Uma de suas grandes proezas e prova cabal de indiscutível inteligência e amor a Francisco Sá, ou Brejo das Almas, foi o legado que nos deixou a todos, quando escreveu, a pedido da professora Maria de Jesus Sampaio, o hino a Francisco Sá, o qual, musicado que foi por Corinto Cunha, é até hoje o hino de nossa cidade, sendo sem qualquer sombra de dúvida, o que melhor a retrata, destaca e enaltece, perante os vários povos.
-“Brejo das Almas, ou Francisco Sá. Igual a ti, outro não há”- é o estribilho que mais nos orgulha em qualquer parte do Mundo. Mesmo hoje, -quando sabemos que o nosso Brejo das Almas já não é mais o mesmo, guindado que fora a condição de cidade média e progressista, que seguindo um processo natural dos centros urbanos, trouxe consigo também as mazelas que corroem os mais profundos sentimentos Cristãos e humanitários, principalmente daqueles menos favorecidos pela sorte-, não conseguimos reter  nossas lágrimas nem controlar a nossa emoção, ao ouvirmos tão lindo, maravilhoso e erudito hino. Nesse instante como que por encanto, vem-nos à mente a imagem de Niquinho, o grande benfeitor do brejo.
Esposo da senhora Cândida Peres de Oliveira, pai de muitos filhos, entre eles aquela que viria mais tarde revelar ser a que mais dele herdara os traços fisionômicos e culturais, Yvonne de Oliveira Silveira, normalista desde a mais tenra idade, escritora, poetiza e outras mil atividades nas áreas do intelecto, sendo inclusive presidente da academia montes-clarense de letras, etc., a qual ainda na adolescência viria a esposar Olyntho da Silveira, também grande escritor e poeta, filho da terra e de Jacinto e Maria Luiza, além de irmão do grande Geraldo Tito.
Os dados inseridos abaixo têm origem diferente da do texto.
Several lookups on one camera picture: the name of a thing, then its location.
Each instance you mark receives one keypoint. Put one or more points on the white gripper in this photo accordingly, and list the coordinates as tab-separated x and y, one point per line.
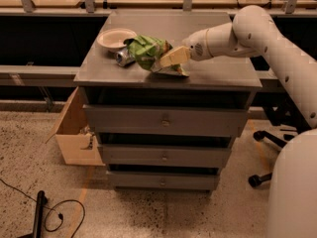
195	48

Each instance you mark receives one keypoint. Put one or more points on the green rice chip bag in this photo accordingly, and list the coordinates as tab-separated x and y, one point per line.
147	51

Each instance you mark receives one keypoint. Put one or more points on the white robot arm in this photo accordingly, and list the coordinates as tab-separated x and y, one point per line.
253	32

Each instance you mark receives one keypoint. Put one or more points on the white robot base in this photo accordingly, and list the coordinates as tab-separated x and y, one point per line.
292	203

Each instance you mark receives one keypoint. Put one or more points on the silver redbull can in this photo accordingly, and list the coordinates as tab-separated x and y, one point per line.
123	57

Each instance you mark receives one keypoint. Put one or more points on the grey top drawer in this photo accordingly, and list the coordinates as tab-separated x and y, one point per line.
165	120

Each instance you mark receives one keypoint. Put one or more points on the grey drawer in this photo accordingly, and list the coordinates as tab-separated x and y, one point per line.
194	157
163	181
165	120

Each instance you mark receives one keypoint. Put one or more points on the beige shallow bowl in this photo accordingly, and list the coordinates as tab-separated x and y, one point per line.
113	39

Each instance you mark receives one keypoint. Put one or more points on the grey drawer cabinet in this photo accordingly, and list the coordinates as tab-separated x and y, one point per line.
220	83

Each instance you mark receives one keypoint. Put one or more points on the grey middle drawer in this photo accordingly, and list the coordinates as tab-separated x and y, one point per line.
194	157

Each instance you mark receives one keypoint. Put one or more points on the black office chair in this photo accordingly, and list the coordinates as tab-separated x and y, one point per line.
286	113

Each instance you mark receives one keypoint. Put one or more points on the open cardboard box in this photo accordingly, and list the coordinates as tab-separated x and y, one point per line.
76	141

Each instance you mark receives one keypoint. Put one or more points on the grey bottom drawer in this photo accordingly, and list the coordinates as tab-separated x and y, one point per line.
163	181

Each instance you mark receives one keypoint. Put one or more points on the black stand leg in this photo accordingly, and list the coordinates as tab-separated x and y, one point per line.
41	202

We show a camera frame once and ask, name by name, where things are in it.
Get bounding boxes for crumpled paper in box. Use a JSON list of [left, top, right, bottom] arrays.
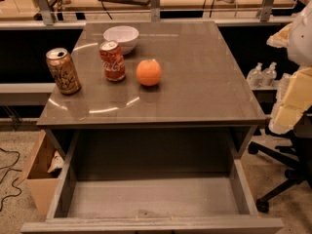
[[47, 151, 64, 174]]

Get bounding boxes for black floor cable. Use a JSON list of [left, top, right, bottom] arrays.
[[0, 146, 23, 213]]

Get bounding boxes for black office chair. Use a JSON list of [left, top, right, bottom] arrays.
[[248, 112, 312, 213]]

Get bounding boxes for white bowl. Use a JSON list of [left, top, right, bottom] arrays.
[[103, 25, 139, 55]]

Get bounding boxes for clear sanitizer bottle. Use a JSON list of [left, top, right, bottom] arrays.
[[260, 62, 277, 87], [247, 62, 262, 88]]

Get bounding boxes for grey drawer cabinet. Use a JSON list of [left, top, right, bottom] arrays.
[[37, 21, 265, 155]]

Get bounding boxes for orange fruit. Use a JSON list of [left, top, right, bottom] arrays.
[[136, 59, 162, 86]]

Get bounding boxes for cardboard box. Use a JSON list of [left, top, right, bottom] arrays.
[[18, 131, 59, 215]]

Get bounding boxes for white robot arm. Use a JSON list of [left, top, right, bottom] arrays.
[[267, 1, 312, 134]]

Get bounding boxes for red cola can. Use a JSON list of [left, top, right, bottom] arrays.
[[98, 40, 126, 82]]

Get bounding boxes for right clear sanitizer bottle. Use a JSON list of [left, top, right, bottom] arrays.
[[260, 62, 277, 87]]

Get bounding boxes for gold soda can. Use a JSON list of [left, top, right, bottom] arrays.
[[46, 48, 81, 95]]

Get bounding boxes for left clear sanitizer bottle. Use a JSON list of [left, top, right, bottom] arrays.
[[247, 62, 262, 88]]

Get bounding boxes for grey top drawer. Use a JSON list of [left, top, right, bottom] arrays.
[[21, 129, 283, 234]]

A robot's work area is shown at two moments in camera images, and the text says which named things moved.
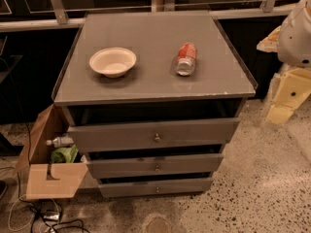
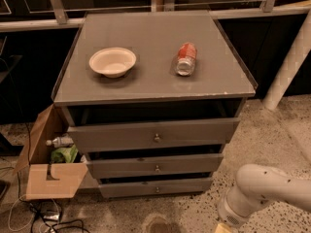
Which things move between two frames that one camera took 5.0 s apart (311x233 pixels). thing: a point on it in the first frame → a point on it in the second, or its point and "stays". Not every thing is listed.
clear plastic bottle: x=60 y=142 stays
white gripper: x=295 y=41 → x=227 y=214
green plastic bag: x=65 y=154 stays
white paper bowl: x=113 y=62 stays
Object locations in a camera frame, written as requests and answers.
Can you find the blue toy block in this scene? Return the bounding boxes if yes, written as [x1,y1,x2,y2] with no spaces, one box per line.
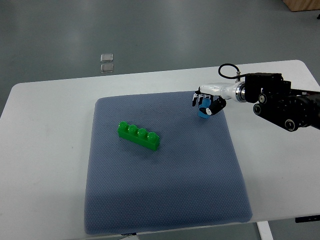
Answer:
[198,98,211,119]

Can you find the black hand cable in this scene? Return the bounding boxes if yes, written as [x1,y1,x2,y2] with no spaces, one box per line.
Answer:
[218,63,247,82]

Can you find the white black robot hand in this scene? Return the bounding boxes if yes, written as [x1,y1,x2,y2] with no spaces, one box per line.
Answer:
[192,81,246,116]

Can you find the blue-grey foam mat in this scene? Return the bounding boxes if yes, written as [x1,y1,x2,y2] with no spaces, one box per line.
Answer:
[84,91,252,235]

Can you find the white table leg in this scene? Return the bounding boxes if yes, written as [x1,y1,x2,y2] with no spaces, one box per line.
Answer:
[256,221,274,240]

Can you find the green four-stud toy block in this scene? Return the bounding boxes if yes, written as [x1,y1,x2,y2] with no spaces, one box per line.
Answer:
[117,121,160,151]

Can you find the black table control box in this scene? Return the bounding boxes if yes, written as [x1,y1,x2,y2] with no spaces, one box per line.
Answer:
[295,215,320,223]

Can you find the upper metal floor plate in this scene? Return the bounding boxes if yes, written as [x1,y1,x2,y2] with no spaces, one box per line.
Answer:
[100,53,114,63]

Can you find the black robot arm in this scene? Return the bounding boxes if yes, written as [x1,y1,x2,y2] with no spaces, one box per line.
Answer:
[244,73,320,132]

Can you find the wooden furniture corner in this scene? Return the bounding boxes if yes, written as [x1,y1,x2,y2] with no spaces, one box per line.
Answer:
[283,0,320,12]

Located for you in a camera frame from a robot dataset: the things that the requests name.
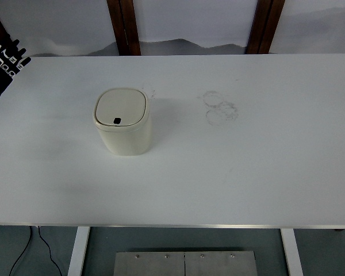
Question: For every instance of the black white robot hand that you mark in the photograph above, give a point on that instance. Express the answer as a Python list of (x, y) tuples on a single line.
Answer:
[(12, 59)]

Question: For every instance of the cream plastic trash can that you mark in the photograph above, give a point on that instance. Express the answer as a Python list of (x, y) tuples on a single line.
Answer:
[(122, 117)]

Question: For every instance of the grey metal base plate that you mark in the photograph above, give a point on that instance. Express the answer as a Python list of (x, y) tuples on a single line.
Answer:
[(186, 263)]

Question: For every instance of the brown wooden frame post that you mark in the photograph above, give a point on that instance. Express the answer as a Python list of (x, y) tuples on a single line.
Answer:
[(264, 25), (123, 19)]

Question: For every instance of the right white table leg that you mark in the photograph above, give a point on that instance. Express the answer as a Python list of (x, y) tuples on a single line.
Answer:
[(291, 252)]

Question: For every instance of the white table leg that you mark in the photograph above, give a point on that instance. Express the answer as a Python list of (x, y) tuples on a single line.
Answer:
[(291, 252), (79, 251)]

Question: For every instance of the left brown wooden frame post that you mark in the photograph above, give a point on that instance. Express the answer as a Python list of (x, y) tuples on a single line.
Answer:
[(123, 19)]

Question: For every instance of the left white table leg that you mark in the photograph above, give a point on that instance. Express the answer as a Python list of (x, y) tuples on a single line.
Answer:
[(79, 251)]

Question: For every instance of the right brown wooden frame post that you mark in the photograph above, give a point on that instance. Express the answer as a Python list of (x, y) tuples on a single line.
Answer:
[(264, 25)]

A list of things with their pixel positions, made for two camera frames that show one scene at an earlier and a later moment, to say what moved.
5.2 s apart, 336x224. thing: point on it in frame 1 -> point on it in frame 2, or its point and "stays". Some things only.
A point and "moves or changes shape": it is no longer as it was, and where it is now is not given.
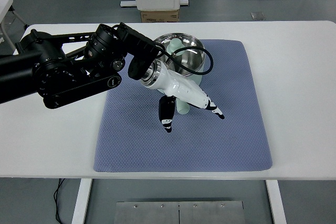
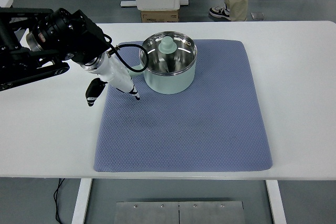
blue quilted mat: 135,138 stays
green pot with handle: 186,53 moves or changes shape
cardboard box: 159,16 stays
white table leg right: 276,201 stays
A vida difícil não poupa aqueles que dela tentam sobressair com força e dignidade. Com Niquinho e sua prole não foi diferente. Muito sofreu para conseguir prover sua família do sustento necessário e de uma educação esmerada. Logo cedo, para dificultar mais a sua luta, o destino abateu-se sobre a esposa da qual tivera que separar afim de que ela, em Montes Claros, seguisse tratamento de saúde, enquanto Yvonne o fazia companhia no Brejo das Almas.
Niquinho, não obstante a inteligência muito acima da média, era homem como todos nós. E como tal, possuía, além das grandes virtudes, fraquezas naturais a todos os homens e, evidentemente, estas fraquezas quase que o levaram a derrocada ainda na juventude. Muitos eram os traumas que a vida lhes trazia numa fração muito pequena de tempo. Muitas vezes sequer havia absorvido um golpe e lá vinha outro mais forte ainda. Com isso, como disse, quase naufragou na bebida onde encontrava o falso consolo. A tempo, com a ajuda dos filhos e amigos conseguiu se livrar do vicio que no entanto, deixou-lhe algumas seqüelas que viriam cobrar-lhe a fatura mais tarde e durante a velhice.
Por dez anos padecera de doença que viria a tirar-lhe a vida. No entanto, até mesmo nos momentos de dor que a enfermidade lhe imputava, jamais se lamentou da sorte. Nunca fez sequer qualquer lamentação ao seu destino cruel. Sofria calado, com força, coragem, paciência e resignação, virtudes estas próprias dos espíritos intelectualmente elevados que, de alguma forma, já não mais pertencem a esse mundinho.
Em casa de Yvonne e Olyntho, que dedicados e incansáveis lhes proporcionavam todo o conforto material e espiritual em todas as horas, veladamente, deixou esta vida partindo rumo a uma outra quiçá mais justa e menos cruel para com aqueles que a ela se dedicam com pureza de alma, ternura e muito amor ao próximo.
Assim foi, é e será Niquinho, cujo diminutivo é muito pouco para definir o quão grande foi o gigante Brejeiro Antonio Ferreira de Oliveira.
E...
Por vezes, os gigantes também tombam numa esquina qualquer da vida para volverem-se, numa próxima, mais gigantes ainda.
Enoque Alves Rodrigues, que atua na área de Engenharia, é Colunista, Historiador e divulgador voluntário de Francisco Sá, Brejo das Almas, Minas Gerais, Brasil.